▸ **WHAT THIS TASK INVOLVES**: Only the lines below starting at the one containing "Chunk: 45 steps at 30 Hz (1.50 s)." and ending at the one containing "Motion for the" belong in the answer, each copied exactly.

▸ **SOURCE RECORDS**:
○ ○ ○
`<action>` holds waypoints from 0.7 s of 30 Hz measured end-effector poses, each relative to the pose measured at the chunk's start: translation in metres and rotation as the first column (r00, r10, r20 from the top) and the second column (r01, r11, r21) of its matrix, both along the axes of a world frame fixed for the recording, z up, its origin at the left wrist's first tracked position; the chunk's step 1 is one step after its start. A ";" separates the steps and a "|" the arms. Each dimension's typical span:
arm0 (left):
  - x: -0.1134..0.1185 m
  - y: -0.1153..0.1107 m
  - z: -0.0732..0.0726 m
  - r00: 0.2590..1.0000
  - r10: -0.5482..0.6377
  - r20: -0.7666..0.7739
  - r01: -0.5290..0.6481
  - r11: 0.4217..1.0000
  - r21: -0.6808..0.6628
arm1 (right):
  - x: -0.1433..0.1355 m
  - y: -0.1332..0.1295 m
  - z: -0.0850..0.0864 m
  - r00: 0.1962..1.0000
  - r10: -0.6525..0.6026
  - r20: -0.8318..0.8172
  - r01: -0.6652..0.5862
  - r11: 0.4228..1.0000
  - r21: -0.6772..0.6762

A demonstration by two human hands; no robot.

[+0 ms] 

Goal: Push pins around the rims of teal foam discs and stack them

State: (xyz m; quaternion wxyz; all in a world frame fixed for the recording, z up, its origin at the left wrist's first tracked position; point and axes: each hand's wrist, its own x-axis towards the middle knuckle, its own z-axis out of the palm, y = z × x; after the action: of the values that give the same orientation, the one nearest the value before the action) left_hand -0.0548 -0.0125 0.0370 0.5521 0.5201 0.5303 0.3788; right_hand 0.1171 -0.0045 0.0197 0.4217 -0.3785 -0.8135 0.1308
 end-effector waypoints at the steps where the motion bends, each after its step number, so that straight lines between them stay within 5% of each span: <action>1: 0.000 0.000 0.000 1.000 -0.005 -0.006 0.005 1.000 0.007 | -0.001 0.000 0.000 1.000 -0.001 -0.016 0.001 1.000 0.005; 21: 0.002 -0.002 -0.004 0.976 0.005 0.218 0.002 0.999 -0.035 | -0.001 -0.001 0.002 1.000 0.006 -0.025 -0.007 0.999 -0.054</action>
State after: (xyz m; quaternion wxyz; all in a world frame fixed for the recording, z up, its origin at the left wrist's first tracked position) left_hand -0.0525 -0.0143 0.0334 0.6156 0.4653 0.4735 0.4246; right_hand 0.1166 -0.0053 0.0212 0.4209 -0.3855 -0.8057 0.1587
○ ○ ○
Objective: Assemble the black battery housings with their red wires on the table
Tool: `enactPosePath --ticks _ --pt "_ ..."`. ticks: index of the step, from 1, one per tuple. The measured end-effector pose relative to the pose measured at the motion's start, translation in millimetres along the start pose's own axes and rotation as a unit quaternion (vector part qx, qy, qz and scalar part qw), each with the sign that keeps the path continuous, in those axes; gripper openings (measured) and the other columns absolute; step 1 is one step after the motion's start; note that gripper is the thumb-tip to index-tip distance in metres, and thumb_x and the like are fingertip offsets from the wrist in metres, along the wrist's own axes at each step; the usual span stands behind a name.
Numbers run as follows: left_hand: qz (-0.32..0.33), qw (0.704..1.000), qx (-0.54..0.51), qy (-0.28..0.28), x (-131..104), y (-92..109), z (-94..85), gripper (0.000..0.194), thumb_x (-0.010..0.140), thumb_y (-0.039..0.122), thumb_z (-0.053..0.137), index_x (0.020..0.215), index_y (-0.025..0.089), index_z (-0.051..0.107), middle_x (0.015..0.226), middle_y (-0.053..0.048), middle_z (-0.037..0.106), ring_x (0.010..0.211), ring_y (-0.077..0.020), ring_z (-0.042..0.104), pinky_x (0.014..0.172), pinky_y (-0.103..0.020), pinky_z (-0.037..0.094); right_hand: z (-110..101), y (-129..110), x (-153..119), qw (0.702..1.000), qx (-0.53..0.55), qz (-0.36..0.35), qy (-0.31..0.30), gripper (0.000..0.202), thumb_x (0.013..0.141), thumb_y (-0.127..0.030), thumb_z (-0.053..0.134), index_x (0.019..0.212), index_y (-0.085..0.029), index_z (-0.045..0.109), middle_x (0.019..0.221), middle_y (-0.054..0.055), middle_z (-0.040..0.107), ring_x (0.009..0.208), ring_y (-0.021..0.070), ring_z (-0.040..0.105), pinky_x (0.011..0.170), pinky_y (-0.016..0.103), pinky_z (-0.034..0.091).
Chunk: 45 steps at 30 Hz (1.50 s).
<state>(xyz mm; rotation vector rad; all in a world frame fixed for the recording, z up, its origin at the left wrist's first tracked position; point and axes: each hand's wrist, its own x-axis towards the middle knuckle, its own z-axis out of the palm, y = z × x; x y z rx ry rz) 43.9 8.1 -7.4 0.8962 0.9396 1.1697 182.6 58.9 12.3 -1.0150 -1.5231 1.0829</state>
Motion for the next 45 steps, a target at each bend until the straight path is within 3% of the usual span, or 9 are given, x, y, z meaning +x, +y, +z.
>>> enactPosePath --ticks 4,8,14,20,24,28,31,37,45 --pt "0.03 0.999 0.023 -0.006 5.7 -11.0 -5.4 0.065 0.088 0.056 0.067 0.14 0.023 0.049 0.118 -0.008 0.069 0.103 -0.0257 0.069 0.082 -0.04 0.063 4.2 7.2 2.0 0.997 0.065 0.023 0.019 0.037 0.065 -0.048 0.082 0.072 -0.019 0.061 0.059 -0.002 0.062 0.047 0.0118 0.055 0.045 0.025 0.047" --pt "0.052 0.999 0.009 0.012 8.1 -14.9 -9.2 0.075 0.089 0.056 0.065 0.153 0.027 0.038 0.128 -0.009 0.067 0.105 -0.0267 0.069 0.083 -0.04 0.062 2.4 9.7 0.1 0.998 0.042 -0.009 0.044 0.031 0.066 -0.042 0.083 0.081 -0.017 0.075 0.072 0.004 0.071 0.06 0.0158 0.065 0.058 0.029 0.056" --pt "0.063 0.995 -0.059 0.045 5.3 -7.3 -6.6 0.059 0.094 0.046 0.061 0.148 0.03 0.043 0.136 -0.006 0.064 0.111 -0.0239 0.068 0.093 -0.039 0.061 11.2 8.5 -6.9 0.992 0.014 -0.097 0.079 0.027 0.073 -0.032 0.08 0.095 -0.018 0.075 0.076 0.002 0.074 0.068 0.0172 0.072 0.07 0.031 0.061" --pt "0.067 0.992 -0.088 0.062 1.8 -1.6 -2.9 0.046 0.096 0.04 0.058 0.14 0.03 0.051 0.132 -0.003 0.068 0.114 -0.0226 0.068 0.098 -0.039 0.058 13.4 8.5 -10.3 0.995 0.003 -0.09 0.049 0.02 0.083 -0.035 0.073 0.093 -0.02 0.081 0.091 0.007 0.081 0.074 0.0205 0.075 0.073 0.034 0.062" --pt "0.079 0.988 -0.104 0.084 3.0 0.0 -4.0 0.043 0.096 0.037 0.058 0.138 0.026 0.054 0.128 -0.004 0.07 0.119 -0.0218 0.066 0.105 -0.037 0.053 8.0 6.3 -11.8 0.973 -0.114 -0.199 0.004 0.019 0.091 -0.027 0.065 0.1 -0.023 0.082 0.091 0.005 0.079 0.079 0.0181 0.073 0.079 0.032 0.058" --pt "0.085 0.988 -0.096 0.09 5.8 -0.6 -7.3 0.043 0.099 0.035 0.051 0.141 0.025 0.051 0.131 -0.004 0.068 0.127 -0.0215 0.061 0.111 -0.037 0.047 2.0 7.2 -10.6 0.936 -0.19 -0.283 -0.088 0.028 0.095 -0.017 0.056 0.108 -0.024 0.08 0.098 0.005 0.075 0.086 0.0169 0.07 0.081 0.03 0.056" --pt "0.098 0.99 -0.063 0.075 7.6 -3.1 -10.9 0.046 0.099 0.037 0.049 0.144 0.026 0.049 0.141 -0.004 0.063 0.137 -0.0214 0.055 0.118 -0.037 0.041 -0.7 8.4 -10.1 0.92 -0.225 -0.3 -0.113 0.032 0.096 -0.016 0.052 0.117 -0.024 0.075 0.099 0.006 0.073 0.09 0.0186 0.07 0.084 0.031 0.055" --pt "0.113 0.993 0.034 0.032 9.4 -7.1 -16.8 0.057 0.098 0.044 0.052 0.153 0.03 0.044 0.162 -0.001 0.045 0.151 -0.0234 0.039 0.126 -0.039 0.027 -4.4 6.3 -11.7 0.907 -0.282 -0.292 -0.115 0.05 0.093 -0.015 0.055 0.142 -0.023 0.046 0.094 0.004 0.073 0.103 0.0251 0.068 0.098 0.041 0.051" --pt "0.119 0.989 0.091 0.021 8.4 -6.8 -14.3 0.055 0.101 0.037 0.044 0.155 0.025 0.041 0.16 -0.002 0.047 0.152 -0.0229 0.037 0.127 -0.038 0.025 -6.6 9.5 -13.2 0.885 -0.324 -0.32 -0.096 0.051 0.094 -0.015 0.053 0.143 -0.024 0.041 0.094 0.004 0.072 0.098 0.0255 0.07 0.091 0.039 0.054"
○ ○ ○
▸ **RESPONSE**:
Chunk: 45 steps at 30 Hz (1.50 s).
<state>(xyz mm; rotation vector rad; all in a world frame fixed for the recording, z up, its origin at the left wrist's first tracked position; point and axes: each hand's wrist, its own x-axis towards the middle knuckle, its own z-axis out of the palm, y = z × x; x y z rx ry rz) 43.9 8.1 -7.4 0.8962 0.9396 1.1697 182.6 58.9 12.3 -1.0150 -1.5231 1.0829</state>
Motion for the next 45 steps, a target at each bend until the straight path is within 3% of the usual span, or 9 are given, x, y, z meaning +x, +y, +z.

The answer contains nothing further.